Meantime, this diversified explorer & producer has taken measures to shore up its balance sheet. Encana’s financial position weakened in 2012, following natural gas’s precipitous decline. In fact, cash flows were insufficient to fund dividends and capital spending requirements, which led management to raise capital. Non-core asset sales and joint ventures more than covered the shortfall, generating nearly $4.0 billion in proceeds. While this trend is apt to continue this year, the tide ought to gradually turn. For now, we expect Encana to have sufficient financial wherewithal to maintain its dividend, which currently yields approximately 3.0%.
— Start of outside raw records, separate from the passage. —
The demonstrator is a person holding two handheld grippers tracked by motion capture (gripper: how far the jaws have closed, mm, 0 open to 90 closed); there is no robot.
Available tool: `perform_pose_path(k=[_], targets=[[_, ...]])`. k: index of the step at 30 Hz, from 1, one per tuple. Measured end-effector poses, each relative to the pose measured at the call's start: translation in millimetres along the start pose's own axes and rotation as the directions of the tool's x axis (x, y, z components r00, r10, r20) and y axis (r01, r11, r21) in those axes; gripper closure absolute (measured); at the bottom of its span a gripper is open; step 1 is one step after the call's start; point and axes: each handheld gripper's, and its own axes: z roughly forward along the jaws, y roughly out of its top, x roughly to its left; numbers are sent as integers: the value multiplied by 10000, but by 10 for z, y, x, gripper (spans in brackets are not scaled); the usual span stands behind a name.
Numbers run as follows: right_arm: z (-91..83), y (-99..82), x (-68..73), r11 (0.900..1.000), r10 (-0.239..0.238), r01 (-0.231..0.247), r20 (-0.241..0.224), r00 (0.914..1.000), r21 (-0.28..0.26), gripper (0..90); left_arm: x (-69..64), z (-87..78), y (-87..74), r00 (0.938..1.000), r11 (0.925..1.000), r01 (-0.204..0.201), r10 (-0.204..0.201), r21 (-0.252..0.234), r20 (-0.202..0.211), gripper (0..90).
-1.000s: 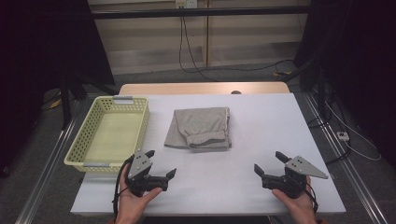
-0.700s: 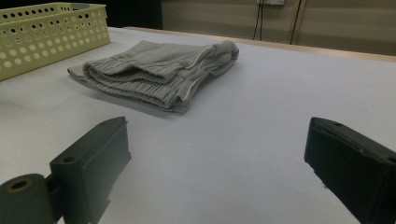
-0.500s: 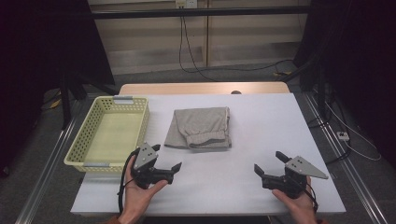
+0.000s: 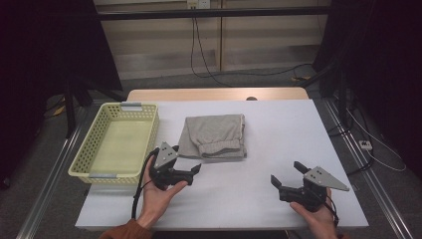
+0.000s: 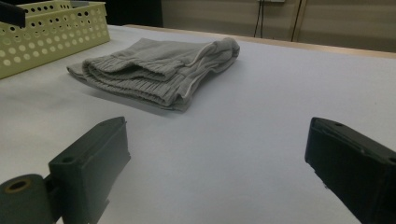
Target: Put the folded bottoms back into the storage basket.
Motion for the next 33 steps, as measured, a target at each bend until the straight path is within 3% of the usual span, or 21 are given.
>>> perform_pose_path(k=[11,13,20,22,26,33], targets=[[1,-1,1,10000,28,-28,-2,10000,4,60,97,201,158,9995,9987,301,-298,402,-66,51],[0,0,-2,10000,23,-23,-22,10000,-26,61,93,222,213,9997,9990,201,-195,407,-171,56],[5,-2,0,10000,-49,49,50,10000,-9,60,149,276,366,9978,9988,470,-463,127,-478,52],[3,-2,1,10000,-36,36,26,10000,-2,58,144,295,409,9970,9977,674,-670,97,-380,47],[3,-1,1,10000,0,0,13,10000,-7,58,145,345,493,9975,9989,472,-469,49,-531,49],[3,-1,3,10000,-24,23,-21,10000,-20,58,240,480,603,9956,9966,811,-804,118,-486,44]])
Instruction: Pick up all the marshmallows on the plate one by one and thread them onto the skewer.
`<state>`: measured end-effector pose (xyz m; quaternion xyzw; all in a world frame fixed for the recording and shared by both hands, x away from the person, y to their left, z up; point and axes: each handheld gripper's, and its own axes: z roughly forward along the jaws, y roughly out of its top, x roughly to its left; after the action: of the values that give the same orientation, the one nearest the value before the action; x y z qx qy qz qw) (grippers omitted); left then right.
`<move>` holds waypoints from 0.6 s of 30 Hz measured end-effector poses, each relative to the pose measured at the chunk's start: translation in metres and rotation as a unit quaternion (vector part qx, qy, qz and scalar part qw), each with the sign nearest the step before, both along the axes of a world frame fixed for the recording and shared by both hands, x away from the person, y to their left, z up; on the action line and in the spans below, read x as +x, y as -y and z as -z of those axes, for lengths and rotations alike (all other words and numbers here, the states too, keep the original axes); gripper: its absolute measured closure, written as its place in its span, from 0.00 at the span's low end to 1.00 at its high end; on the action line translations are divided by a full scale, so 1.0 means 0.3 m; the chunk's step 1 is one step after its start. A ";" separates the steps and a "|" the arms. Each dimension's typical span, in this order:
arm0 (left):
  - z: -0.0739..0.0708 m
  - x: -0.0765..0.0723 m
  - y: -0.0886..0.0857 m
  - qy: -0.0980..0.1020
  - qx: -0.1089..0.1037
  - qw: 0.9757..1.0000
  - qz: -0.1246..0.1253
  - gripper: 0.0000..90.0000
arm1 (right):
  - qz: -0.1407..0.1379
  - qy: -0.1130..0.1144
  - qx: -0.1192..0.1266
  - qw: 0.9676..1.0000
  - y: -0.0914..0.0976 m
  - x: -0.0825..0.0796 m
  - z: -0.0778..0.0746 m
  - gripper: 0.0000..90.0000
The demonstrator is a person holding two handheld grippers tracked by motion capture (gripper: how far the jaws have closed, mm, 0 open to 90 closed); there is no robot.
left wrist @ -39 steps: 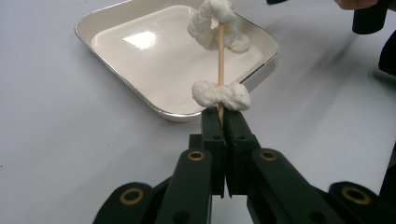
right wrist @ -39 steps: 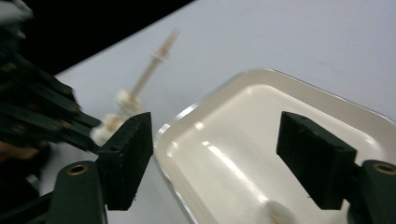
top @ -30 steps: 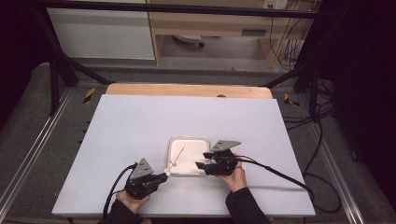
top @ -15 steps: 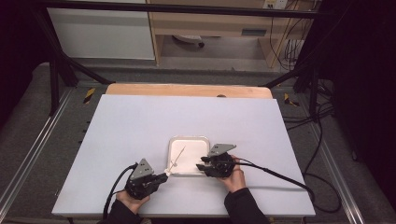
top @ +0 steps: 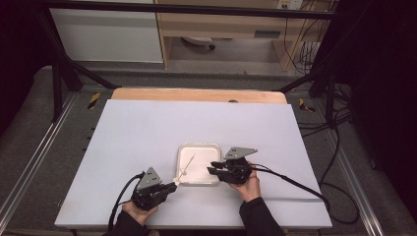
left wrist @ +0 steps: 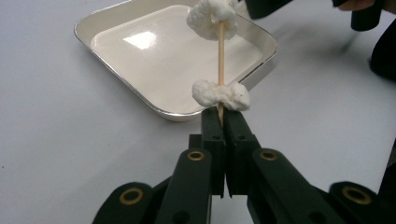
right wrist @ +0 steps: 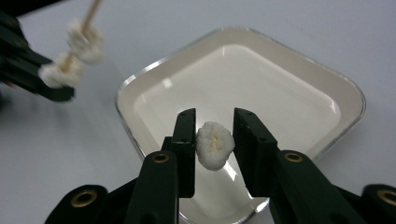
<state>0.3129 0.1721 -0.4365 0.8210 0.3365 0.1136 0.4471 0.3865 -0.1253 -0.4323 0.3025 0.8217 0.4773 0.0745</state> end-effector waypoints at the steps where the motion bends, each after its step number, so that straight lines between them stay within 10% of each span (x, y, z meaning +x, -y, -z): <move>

Encana’s capital investment strategy is focused on transitioning into a diversified explorer and producer. In 2010, the company spun off its oil and NGL businesses into another publicly traded company, Cenovus. At that time, management was intent on focusing development efforts on the most promising shale-gas regions in North America, including Haynesville in the United States and Horn River in British Columbia, Canada. It was confident that hedging practices could mitigate the adverse effects of cooling natural gas prices had on profitability. This assumption proved to be presumptuous. Since then, Encana has been working to once again become a well-balanced energy supplier. In particular, expenditures are being allocated toward oil and liquids rich gas plays, minimizing spending in dry gas.
Investors have yet to embrace Encana’s transition back into a diversified energy player. With the company’s liquids profile growing nicely, and natural gas markets firming, Encana offers substantial recovery potential from the current quotation.
At the time of this article’s writing, the author did not have positions in any of the companies mentioned.